• WORK TO BE COMPLETED: Could you repeat the whole listing below exactly, omitting any picture it holds?

++++++++

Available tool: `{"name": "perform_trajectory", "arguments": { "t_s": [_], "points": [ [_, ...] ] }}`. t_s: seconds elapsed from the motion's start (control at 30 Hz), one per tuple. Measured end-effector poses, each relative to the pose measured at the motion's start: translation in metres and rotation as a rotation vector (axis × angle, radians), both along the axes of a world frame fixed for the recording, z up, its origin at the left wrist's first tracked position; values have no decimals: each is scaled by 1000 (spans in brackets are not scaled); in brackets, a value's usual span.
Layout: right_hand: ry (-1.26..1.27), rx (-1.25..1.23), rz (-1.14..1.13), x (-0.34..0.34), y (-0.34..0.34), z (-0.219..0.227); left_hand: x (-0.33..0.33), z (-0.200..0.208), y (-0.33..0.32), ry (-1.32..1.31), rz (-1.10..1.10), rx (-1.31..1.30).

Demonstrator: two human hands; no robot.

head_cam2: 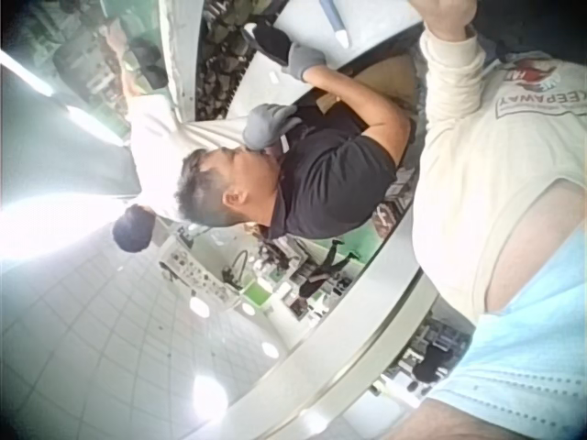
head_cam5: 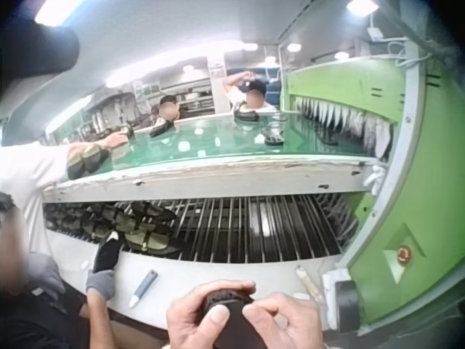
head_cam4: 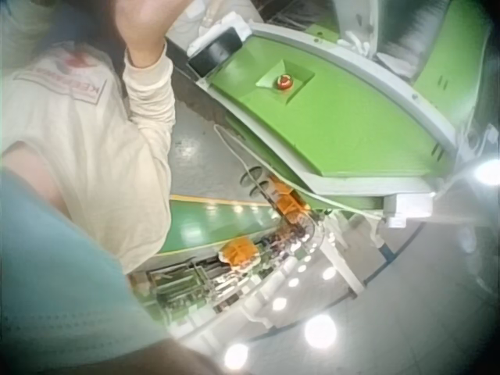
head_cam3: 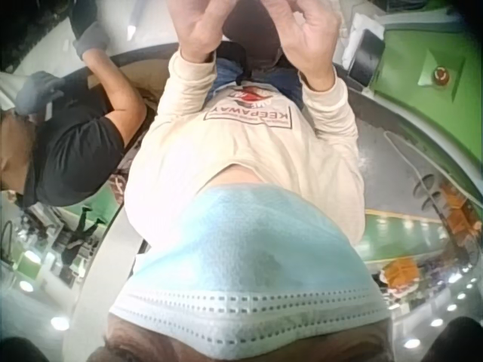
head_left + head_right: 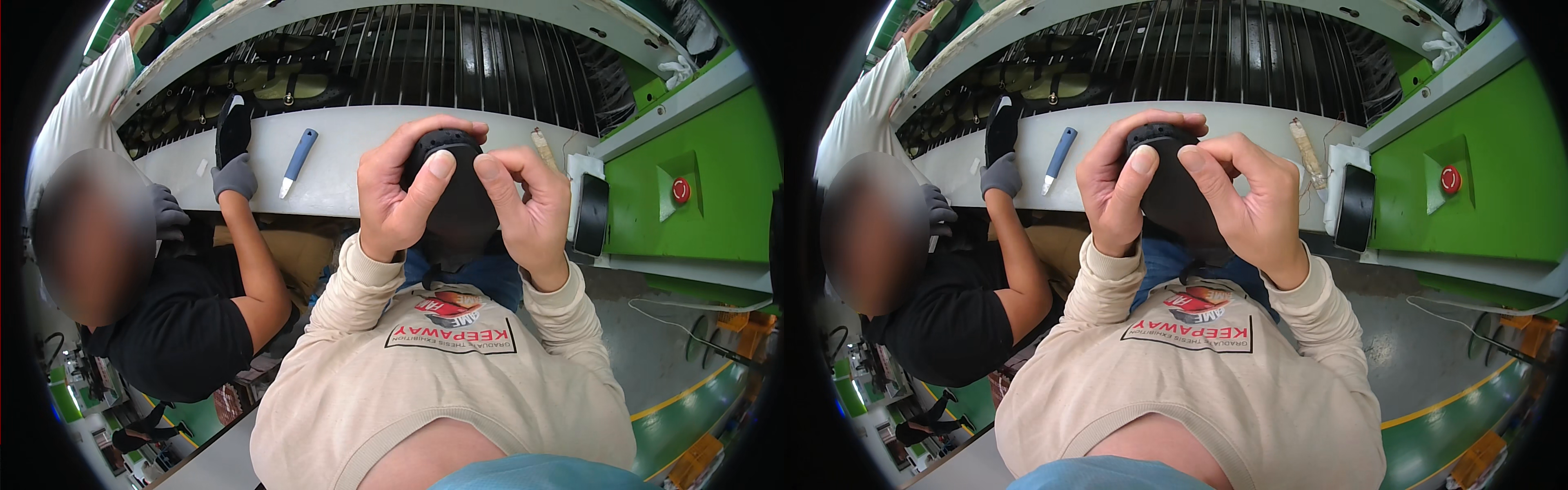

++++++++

• THE COMPLETED TASK:
Available tool: `{"name": "perform_trajectory", "arguments": { "t_s": [_], "points": [ [_, ...] ] }}`. t_s: seconds elapsed from the motion's start (control at 30 Hz), one per tuple. Measured end-effector poses, each relative to the pose measured at the motion's start: translation in metres and rotation as a rotation vector (axis × angle, radians), both along the axes of a world frame fixed for the recording, z up, its origin at the left wrist's first tracked position; values have no decimals: each is scaled by 1000 (spans in brackets are not scaled); in brackets, a value's usual span.
Layout: right_hand: ry (-1.26..1.27), rx (-1.25..1.23), rz (-1.14..1.13), x (-0.34..0.34), y (-0.34..0.34), z (-0.219..0.227); left_hand: x (-0.33..0.33), z (-0.200..0.208), y (-0.33..0.32), ry (-1.32..1.31), rz (-1.10..1.10), rx (-1.31..1.30).

Demonstrator: two human hands; no robot.

head_cam2: 
head_cam5: 
head_cam4: 
head_cam3: 
head_left + head_right: 

Nothing more is needed for this answer.